What this task involves -> Both the line below containing "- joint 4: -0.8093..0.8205" and the line containing "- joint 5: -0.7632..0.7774", along with every line between them, should be repeated exactly; no other line belongs in the answer.

Segment Start: Provided material

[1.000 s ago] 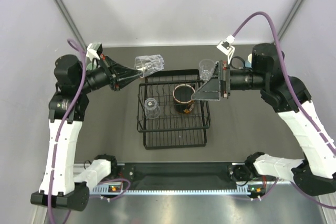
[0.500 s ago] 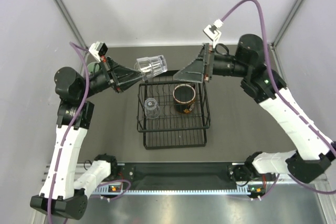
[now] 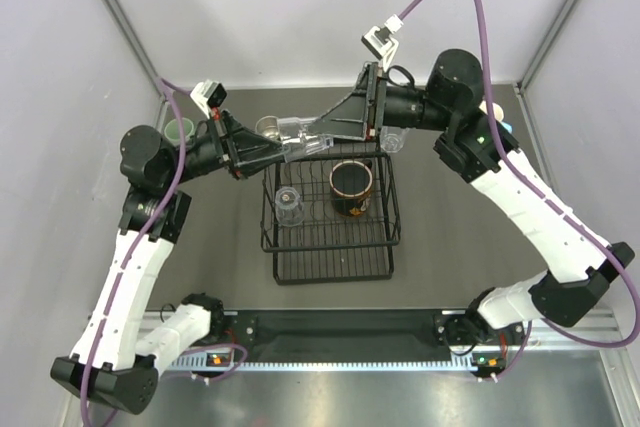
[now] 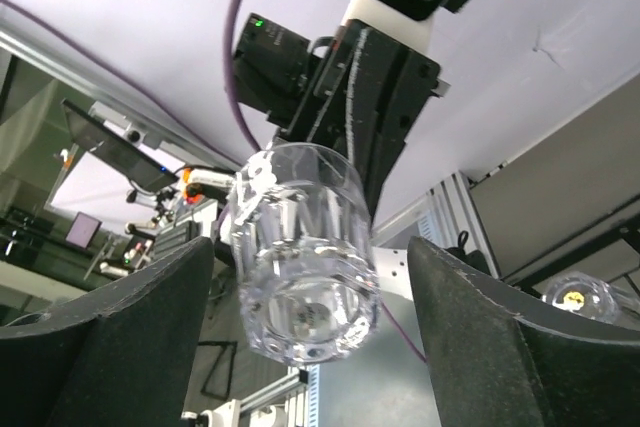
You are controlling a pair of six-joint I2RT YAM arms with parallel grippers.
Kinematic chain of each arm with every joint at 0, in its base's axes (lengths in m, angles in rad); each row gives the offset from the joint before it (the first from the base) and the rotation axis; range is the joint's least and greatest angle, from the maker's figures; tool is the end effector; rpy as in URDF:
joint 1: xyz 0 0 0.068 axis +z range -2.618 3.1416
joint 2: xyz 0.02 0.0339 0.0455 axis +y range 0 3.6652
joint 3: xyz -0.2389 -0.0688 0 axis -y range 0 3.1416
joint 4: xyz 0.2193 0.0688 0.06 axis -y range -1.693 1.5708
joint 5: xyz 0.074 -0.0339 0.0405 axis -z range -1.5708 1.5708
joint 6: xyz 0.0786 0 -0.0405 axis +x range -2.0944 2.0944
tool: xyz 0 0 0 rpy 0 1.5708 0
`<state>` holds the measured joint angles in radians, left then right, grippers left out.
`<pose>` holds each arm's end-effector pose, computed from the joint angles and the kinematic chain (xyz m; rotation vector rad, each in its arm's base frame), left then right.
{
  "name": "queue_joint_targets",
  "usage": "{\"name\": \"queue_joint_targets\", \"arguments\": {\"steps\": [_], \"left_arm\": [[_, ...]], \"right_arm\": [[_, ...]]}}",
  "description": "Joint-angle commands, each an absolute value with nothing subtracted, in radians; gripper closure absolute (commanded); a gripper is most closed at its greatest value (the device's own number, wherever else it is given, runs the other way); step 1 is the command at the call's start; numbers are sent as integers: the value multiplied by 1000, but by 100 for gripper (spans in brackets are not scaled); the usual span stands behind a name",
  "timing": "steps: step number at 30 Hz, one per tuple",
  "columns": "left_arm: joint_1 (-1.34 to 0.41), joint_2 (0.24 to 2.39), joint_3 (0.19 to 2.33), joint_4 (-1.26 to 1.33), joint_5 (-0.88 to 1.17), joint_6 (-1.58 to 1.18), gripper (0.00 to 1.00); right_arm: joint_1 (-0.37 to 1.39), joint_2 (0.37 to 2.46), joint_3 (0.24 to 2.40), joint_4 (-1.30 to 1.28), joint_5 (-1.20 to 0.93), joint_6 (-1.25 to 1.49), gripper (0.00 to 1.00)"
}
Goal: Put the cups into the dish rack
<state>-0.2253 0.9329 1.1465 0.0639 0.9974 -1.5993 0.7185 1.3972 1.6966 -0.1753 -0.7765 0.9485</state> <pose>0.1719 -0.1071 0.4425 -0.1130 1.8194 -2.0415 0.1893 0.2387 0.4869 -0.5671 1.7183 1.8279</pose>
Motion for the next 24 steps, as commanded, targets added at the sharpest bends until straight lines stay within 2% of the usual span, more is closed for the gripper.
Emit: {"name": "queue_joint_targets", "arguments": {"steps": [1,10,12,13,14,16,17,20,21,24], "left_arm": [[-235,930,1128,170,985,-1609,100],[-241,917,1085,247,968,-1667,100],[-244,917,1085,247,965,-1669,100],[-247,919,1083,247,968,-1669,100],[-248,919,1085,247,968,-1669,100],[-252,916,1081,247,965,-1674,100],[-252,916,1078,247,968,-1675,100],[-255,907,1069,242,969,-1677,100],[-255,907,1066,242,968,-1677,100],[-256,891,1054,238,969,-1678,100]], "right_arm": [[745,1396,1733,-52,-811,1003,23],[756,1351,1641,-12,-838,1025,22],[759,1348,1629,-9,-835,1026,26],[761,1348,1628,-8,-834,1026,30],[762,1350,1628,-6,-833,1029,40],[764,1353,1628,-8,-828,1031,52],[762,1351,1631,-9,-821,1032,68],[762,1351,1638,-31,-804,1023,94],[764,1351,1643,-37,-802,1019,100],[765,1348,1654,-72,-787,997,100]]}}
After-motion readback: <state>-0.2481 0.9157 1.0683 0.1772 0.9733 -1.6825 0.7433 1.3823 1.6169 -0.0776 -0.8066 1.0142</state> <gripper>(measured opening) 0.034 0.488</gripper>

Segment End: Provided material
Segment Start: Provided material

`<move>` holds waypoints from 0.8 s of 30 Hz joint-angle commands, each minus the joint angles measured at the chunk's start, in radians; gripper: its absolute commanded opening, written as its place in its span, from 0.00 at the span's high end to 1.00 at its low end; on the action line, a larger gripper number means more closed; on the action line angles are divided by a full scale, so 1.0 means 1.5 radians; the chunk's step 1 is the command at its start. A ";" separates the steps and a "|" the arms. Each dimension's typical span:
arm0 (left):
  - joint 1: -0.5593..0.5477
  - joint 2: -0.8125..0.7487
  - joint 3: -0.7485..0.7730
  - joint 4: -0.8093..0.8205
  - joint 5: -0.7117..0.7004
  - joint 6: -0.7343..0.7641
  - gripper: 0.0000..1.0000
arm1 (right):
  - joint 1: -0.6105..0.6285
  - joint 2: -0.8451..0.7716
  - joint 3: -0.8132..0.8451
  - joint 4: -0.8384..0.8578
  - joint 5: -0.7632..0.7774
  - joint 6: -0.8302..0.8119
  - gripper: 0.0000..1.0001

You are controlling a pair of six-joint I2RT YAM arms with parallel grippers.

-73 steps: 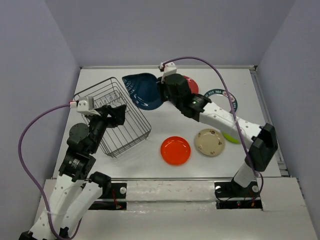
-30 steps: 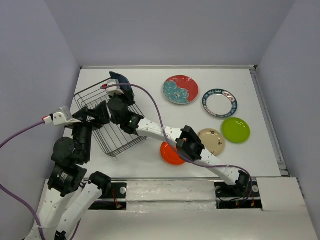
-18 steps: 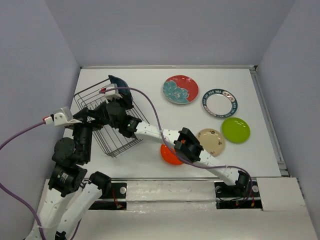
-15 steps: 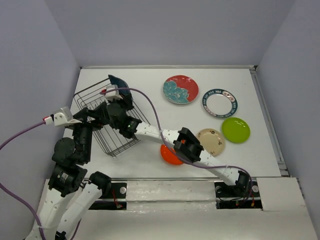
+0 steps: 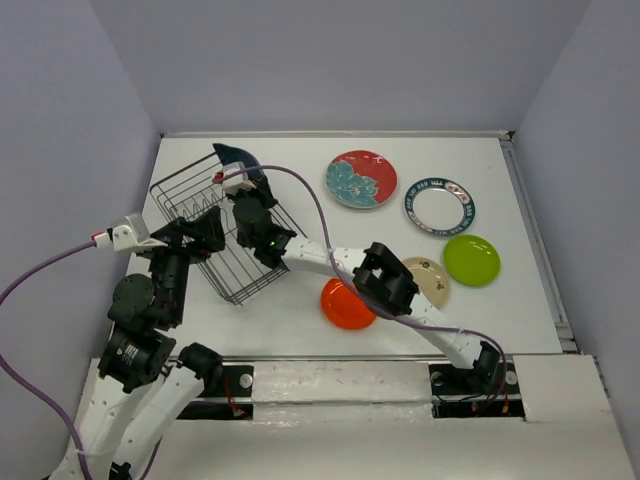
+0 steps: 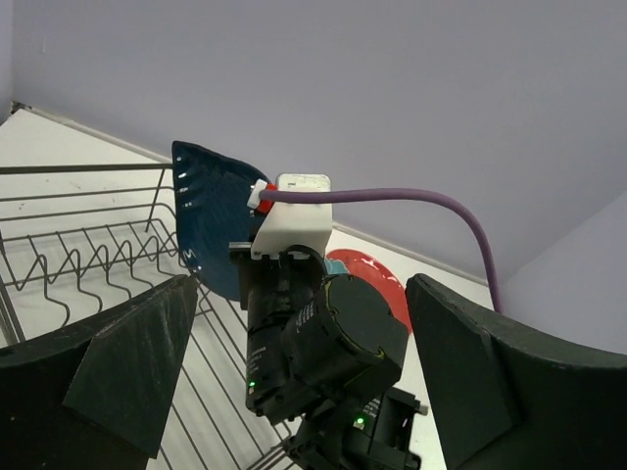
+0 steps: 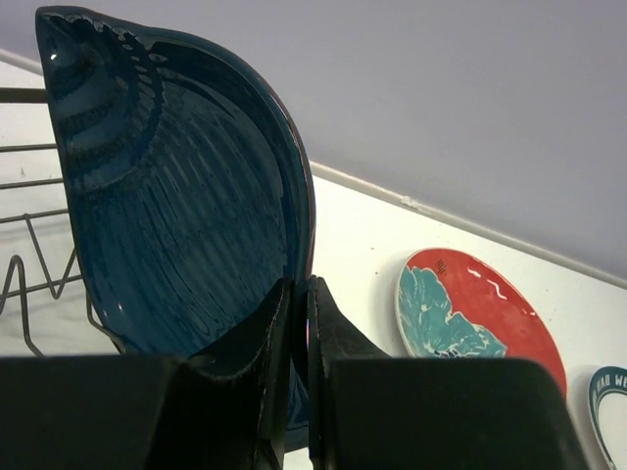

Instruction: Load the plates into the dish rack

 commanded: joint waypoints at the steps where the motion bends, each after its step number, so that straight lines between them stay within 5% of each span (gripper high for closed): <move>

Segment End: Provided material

Task output ->
  - joint 4: -0.8093..0.8205
  - joint 5: -0.7117..0.7004
  - joint 6: -0.7343..0.7641
  - gripper: 0.0000..1.0000
arm1 (right):
  - joint 1: -0.6105..0.6285
  - joint 2: -0.8451..0.7716
  - joint 3: -0.8132..0.8451
  - joint 4: -0.8384..0.8578
  - joint 5: -0.7632..0.7774

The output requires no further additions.